I’m ready for anything, he said. Just whatever. But why don’t we just stay here?
He could see the flash of her teeth. You are ready for anything, but we’re here in the middle of the highway. You promised me a movie and I want a cherry Coke. Take me there. This is a taxi, isn’t it?
It was before you attacked it with a paint brush, he said.
From a high point of cupping the breast of the prettiest girl in a three-county area things could only go downhill and almost immediately they began to do so. Before they were halfway to Ackerman’s Field the temperature gauge began a slow and inexorable climb into the red and the engine had begun to miss. By the time they were part of a long line of cars waiting to pass the ticket booth and enter the drive-in the previews were already flickering on the screen and the needle had pegged into the red as far as it would go. The engine wheezed and loped like a washing machine.
Hey, Showboat’s playing, Raven Lee said. That’s all right. I love musicals. He scarcely heard her. He was wringing wet with sweat. He was willing the car to go a few more feet. There were cars in front of him and cars behi
nd and he was able to progress only a few feet at a time. In order to keep the engine running he had to knock the car out of gear and hold the accelerator halfway to the floor. A shifting blue haze of oilsmoke hung over everything and folks in the other cars regarded them with interest.
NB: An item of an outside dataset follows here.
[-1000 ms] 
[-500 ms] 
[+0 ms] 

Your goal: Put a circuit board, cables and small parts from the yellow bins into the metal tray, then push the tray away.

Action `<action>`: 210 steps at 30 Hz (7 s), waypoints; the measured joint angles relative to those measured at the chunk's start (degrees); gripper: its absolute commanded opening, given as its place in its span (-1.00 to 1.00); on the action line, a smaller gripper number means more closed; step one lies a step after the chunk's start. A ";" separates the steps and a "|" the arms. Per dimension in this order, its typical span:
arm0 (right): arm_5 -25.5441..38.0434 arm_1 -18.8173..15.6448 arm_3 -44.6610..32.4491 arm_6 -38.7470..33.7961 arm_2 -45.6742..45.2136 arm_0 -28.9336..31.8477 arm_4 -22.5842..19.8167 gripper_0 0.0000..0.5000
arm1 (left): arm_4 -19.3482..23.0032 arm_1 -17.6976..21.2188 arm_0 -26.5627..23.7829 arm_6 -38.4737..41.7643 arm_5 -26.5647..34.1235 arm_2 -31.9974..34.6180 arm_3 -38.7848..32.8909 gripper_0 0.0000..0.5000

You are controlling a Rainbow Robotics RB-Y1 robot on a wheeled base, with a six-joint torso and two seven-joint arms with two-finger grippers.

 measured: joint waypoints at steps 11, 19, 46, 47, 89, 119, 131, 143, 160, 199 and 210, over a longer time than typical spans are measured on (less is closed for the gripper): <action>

When he was pulling up the banked tier of earth where the speaker posts were aligned the engine died and it would not start back. A sinister thumping sound was coming from under the hood and hot waves of steam rolled from beneath it. The car was roughly parallel with the last row of speakers and it was facing the concession stand. They sat for a time staring at it. It was a square whitewashed building. A multitude of moths fluttered in the hot beam of light from the projector.
Well, anyway we made it, he said.
Made it? This isn’t making it. We can’t even see the screen.
If we turn sort of this way and look out the side we can see, he said. I’ll let you next to the glass.
On the screen small Technicolor animals smashed each other into oblivion, resurrected themselves with the marvelous recuperative powers peculiar to their species.
What do you think is the matter with it?
I don’t know. It’s never done that before.
Well, it’s done it now, and picked a fine time to do it. Will the speaker reach?
He got out to see. If it was about eight feet longer it almost would, he said.
Oh well. Why don’t you go get us a cherry Coke?
At the concession stand he bought two large cherry Cokes and two enormous tubs of buttered popcorn and returned with them to the car. She lay down in the seat with her feet in his lap and her back against the passenger side door. She ate popcorn and took sips from her Coke.